Hi everyone,
I have data with size N that is separated into M chunks (N >> M). The data is too big to fit into RAM entirely. As we don’t have random access to data, I was looking for an implementation of a chunk Dataset that inherits IterableDataset which supports multiple workers. I didn’t find anything so I tried to implement it myself:
class ChunkDatasetIterator:
def __init__(self, file_paths):
self.path_permutation = np.random.permutation(file_paths)
self.current_df_index = -1
def __iter__(self):
return self
def __next__(self):
if self.current_df_index == -1:
if self.current_df_index == len(self.path_permutation) - 1:
raise StopIteration
self.current_df_index += 1
self.current_iterator = pd.read_parquet(self.path_permutation[self.current_df_index]).sample(frac=1).iterrows()
try:
result = next(self.current_iterator)[1]
except StopIteration:
if self.current_df_index == len(self.path_permutation) - 1:
raise StopIteration
else:
self.current_df_index += 1
self.current_iterator = pd.read_parquet(self.path_permutation[self.current_df_index]).sample(frac=1).iterrows()

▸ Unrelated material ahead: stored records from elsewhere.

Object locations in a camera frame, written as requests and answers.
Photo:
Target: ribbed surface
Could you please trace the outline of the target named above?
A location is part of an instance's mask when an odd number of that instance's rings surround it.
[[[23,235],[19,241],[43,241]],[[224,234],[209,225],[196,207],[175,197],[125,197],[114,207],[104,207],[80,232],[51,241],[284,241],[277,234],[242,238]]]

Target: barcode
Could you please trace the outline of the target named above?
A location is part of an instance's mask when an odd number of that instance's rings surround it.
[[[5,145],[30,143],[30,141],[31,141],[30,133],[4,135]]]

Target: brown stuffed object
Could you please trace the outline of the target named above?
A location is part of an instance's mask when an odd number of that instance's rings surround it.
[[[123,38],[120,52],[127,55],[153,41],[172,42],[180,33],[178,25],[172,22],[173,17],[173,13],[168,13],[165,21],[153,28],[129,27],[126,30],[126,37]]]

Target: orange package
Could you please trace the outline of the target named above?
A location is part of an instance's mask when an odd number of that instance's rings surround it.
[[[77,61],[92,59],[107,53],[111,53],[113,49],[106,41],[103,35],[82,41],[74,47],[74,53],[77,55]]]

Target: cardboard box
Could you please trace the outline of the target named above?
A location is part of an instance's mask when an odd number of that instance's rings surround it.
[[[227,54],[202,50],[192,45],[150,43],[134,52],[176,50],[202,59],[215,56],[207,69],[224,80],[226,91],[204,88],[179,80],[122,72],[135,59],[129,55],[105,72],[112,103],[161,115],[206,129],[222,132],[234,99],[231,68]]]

result = next(self.current_iterator)[1]
return result
class ChunkDataset(torch.utils.data.IterableDataset):
def __init__(self, file_paths):
super(ChunkDataset).__init__()
self.file_paths = file_paths
self.dataset_size = 0
for file_path in file_paths:
self.dataset_size += len(pd.read_parquet(file_path))
def __len__(self):
return self.dataset_size
def __iter__(self):
worker_info = torch.utils.data.get_worker_info()
if worker_info is None:
return ChunkDatasetIterator(self.file_paths)
else:
return ChunkDatasetIterator(
[elem for ind, elem in enumerate(self.file_paths) if (ind % worker_info.num_workers) == worker_info.id])
This ChunkDataset creates a ChunkDatasetIterator for each worker and splits chunks of data across workers. Then each worker tries to shuffle the order of chunks and shuffle each chunk (two levels of shuffling, the best shuffling I came up with when I don’t have random access to whole data).
This code works very well for my use case. Is this a general good way of handling chunk data for multiple workers? Is there a better way? If this ChunkDataset is a good idea, should I try to make a pull request to the PyTorch project for it?